What to work on => Look through the listing for the word "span". Copy each line that has it.
-- Given material follows --
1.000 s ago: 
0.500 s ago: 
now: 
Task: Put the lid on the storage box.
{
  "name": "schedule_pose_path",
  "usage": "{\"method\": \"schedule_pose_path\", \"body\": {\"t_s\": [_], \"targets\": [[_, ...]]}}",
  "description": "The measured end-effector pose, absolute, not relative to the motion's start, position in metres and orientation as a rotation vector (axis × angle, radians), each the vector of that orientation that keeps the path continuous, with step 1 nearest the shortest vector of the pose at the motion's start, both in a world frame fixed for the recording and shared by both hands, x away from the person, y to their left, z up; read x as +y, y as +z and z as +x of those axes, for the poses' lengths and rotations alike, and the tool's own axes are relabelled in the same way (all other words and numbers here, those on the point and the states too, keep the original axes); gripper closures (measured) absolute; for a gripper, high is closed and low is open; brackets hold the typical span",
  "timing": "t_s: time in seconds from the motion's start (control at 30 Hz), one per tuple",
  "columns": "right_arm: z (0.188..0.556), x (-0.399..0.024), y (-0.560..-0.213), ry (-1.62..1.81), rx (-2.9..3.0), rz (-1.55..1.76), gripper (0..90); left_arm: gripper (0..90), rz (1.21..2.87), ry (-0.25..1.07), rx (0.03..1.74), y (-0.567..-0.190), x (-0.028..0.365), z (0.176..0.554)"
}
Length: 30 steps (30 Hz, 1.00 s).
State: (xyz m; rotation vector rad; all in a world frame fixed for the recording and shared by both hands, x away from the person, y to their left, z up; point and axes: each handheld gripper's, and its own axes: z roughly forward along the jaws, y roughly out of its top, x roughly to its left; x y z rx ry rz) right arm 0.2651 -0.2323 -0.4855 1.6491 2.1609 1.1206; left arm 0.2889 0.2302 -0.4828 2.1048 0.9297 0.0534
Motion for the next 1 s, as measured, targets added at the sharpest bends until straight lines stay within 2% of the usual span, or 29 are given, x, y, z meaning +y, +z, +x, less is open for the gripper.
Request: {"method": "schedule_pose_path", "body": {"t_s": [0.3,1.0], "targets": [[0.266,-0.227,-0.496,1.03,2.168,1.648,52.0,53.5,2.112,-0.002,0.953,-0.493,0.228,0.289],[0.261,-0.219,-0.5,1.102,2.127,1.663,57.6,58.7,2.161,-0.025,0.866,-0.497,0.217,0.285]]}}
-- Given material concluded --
Output below =>
  "description": "The measured end-effector pose, absolute, not relative to the motion's start, position in metres and orientation as a rotation vector (axis × angle, radians), each the vector of that orientation that keeps the path continuous, with step 1 nearest the shortest vector of the pose at the motion's start, both in a world frame fixed for the recording and shared by both hands, x away from the person, y to their left, z up; read x as +y, y as +z and z as +x of those axes, for the poses' lengths and rotations alike, and the tool's own axes are relabelled in the same way (all other words and numbers here, those on the point and the states too, keep the original axes); gripper closures (measured) absolute; for a gripper, high is closed and low is open; brackets hold the typical span",
Motion for the next 1 s, as measured, targets added at the sharpest bends until straight lines stay within 2% of the usual span, or 29 are given, x, y, z meaning +y, +z, +x, less is open for the gripper.

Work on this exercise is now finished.